Despite British fears that he would be an ineffectual ruler, Osman Ali Khan embarked on a series of far-sighted reforms. One of his first farmans was an order restraining Hyderabad’s eunuchs from luring fresh recruits into their ranks, to stem an alarming rise in their numbers. He then banned the institution of devadasis – a religiously sanctioned form of prostitution where young girls were ostensibly married to the Gods but were in fact sold into sexual slavery. He also outlawed some of the more indulgent pastimes enjoyed by Hyderabad’s nawabs such as cockfighting and bullfights and decreed that smoking in courtrooms was bad for judicial decorum.19
On the fiscal front, the Nizam instituted a number of measures under the guidance of Reginald Glancy, who was the financial advisor to the state. Glancy’s priority was to set right ‘the problem of heavy indebtedness of the Hyderabad nobility as a class, owing to their habit of loose living and undue extravagancy’.20 The most extravagant of the nobles were the Paigahs. Ever since the reign of the first Nizam, the Paigahs had enjoyed special privileges as the private troops of the Nizam’s household. They had been rewarded with vast estates and used the income to build lavish palaces. When Osman Ali Khan took measures to rein in the Paigahs’ expenditure by confiscating their lands, they responded in the time-honoured fashion of plotting against the Nizam by spreading stories that he drank heavily and was involved in all kinds of debauchery.
There was more than a kernel of truth in these allegations. In January 1912, Pinhey, who had taken a close interest in the welfare of the Nizam, advised the young ruler to abstain from wine, women and drugs, to take exercise regularly and not to surround himself with sycophants and spies.21 Outwardly a devout Muslim and traditional Indian ruler, Osman Ali Khan had nevertheless developed in his early years a taste for European pleasures. His preferred beverages were invalid port and Moët & Chandon, of which several thousand cases were ordered from France. He set up a whisky distillery and ordered his suits from the firm of Messrs John Barton & Co. in Secunderabad.

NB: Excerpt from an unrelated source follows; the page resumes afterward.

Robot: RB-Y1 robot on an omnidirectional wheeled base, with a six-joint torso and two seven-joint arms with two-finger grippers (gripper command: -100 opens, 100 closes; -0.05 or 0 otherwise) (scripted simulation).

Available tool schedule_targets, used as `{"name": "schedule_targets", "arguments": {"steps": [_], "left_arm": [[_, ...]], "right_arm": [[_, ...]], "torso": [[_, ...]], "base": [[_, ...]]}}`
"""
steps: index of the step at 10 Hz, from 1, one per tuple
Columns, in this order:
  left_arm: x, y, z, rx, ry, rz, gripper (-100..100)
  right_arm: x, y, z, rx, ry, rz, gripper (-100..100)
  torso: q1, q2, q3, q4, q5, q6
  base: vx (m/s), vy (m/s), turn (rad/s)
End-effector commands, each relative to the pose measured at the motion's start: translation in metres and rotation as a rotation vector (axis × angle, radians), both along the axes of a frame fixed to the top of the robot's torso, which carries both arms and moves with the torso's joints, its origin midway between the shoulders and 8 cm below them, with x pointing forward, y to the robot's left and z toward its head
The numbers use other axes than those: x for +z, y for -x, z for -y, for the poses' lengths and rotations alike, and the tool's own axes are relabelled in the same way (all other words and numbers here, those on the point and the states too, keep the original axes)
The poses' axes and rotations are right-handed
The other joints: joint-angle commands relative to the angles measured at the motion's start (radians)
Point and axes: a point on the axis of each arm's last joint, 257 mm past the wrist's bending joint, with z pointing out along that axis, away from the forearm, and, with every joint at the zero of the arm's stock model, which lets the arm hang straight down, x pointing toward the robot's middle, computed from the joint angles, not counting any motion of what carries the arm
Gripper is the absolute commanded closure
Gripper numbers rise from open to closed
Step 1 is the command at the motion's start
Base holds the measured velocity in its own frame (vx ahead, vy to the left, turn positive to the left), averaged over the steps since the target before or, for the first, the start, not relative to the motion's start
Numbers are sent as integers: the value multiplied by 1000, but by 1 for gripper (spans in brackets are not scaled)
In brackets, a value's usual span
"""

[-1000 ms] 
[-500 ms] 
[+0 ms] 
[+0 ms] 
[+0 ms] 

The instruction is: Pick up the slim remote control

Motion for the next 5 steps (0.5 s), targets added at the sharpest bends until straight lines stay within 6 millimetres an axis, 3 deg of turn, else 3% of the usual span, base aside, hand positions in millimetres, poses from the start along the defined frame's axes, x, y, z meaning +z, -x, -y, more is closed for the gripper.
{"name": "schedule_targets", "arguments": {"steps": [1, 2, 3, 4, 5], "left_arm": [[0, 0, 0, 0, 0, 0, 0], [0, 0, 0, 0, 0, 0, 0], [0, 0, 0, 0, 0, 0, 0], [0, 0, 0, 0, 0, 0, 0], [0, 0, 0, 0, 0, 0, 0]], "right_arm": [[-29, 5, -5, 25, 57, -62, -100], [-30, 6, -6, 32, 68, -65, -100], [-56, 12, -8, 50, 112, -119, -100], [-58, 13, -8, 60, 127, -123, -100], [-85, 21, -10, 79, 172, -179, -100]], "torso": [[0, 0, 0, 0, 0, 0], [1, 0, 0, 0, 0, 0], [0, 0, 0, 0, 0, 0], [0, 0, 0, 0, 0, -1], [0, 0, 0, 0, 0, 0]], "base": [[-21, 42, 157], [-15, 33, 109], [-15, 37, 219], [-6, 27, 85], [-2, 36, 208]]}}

To satisfy his newly acquired taste for ballroom dancing Osman Ali Khan would hold lavish parties in the King Kothi palace where Anglo-Indian jazz bands played his favourite tunes, ‘I’m Forever Blowing Bubbles’ and ‘Whisperings’. ‘His guests varied according to each occasion, from the stolid British Resident and his wife to the more cosmopolitan gatherings of local jazz fiends of lesser social value,’ wrote Karaka. ‘The Peggys and Maggies of Hyderabad at the time had the honour of being whirled around the improvised ballroom of King Kothi by the enthusiastic young ruler who was anxious to become a polished ballroom dancer.’22
By April, Pinhey reported that his admonitions had brought about an ‘improvement’ in the Nizam. In fact, Osman Ali Khan was becoming an assertive ruler. The following June he sacked his Prime Minister, Maharajah Kishen Pershad, ostensibly for plotting to replace him with his half-brother Salabat Jah. In 1914 he took the administration of the state into his own hands. Osman Ali Khan had succeeded in breaking the power of the nobility and strengthening his position to a greater extent than any other ruler of Hyderabad since the First Nizam.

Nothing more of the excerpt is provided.